MLB owners notably don’t open their accounting books to the public. Because the owners were crying poor during negotiations, the MLBPA asked them to provide proof of financial distress. The owners haven’t provided those documents. Thus, unless Ricketts opens his books, his claim can be proven neither true nor false, and should be taken with the largest of salt grains. If owners really are hurting as badly as they say they are, they should be more than willing to prove it. That they don’t readily provide that proof suggests they are being misleading.

It’s worth noting that the Ricketts family has a history of not being forthcoming about their money. Cubs co-owner Todd Ricketts got into hot water last year after it was found he had used inaccurate information when paying property taxes.
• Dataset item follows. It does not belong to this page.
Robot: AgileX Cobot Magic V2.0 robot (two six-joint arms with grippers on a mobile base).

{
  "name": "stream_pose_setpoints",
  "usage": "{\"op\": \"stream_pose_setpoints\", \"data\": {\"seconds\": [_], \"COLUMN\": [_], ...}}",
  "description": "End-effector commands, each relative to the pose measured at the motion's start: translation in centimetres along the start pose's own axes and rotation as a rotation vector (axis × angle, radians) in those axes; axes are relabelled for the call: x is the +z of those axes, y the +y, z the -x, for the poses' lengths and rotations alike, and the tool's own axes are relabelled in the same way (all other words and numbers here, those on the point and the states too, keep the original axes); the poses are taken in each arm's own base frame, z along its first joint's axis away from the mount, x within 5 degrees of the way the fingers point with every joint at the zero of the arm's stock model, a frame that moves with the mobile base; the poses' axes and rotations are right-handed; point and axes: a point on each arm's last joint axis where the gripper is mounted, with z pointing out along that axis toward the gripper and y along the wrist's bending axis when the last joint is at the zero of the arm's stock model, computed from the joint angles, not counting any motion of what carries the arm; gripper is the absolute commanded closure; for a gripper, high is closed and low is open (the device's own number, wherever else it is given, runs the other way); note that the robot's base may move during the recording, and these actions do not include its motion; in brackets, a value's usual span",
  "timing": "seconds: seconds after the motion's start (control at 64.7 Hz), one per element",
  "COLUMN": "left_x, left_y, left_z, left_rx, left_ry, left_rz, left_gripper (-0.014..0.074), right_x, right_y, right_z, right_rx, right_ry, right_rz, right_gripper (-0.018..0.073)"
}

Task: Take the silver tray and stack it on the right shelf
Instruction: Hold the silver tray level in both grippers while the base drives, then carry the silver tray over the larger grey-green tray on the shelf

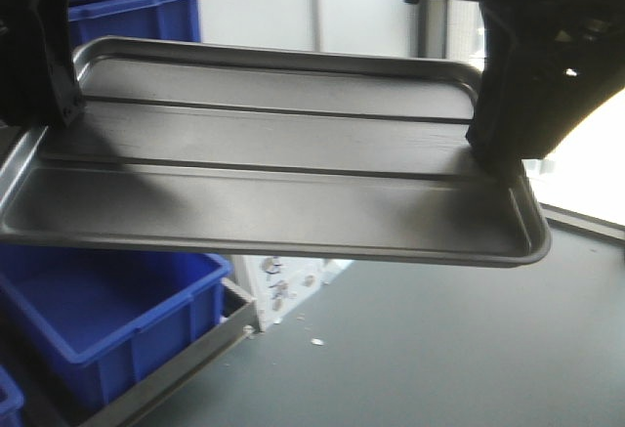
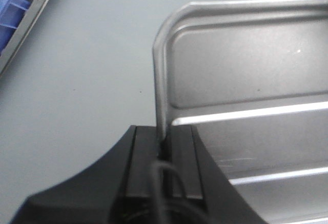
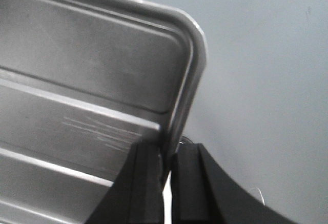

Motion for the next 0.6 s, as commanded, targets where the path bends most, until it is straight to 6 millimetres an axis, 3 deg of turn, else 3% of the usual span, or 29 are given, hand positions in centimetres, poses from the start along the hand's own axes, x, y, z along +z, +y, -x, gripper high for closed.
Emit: {"op": "stream_pose_setpoints", "data": {"seconds": [0.0,0.588], "left_x": [-1.74,-1.74], "left_y": [-0.74,-0.74], "left_z": [0.59,0.59], "left_rx": [0.014,0.014], "left_ry": [-0.082,-0.082], "left_rz": [-0.090,-0.090], "left_gripper": [0.0689,0.0689], "right_x": [-1.72,-1.72], "right_y": [0.83,0.83], "right_z": [1.05,1.05], "right_rx": [-0.025,-0.025], "right_ry": [-0.126,-0.126], "right_rz": [0.084,0.084], "right_gripper": [0.0503,0.0503]}}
In 2007, he bought two properties and demolished both, building a new, state-of-the-art house. For years, Ricketts used information pertaining to the older, demolished property rather than the current property, which drastically lowered his property taxes. Based on the adjustment, Ricketts’ property taxes increased from $828,000 to $1.96 million for 2019, according to The Chicago Tribune. Ricketts also had to pay back taxes for the previous three years.

At any rate, the owners want to pass off the financial risk of doing business onto their labor force. As we have noted here countless times, there is inherent risk in doing business. Owning a Major League Baseball team has, for decades, been nearly risk-free, which has benefited both the owners and, to a lesser extent, its workforce. The pandemic has thrown a wrench into everybody’s plans, but the financial losses these last three months are part of the risk. Furthermore, when teams have done much better business than expected, the owners haven’t benevolently spread that wealth out to their players, so why should the players forfeit even more of their pay than they already are when times are tough?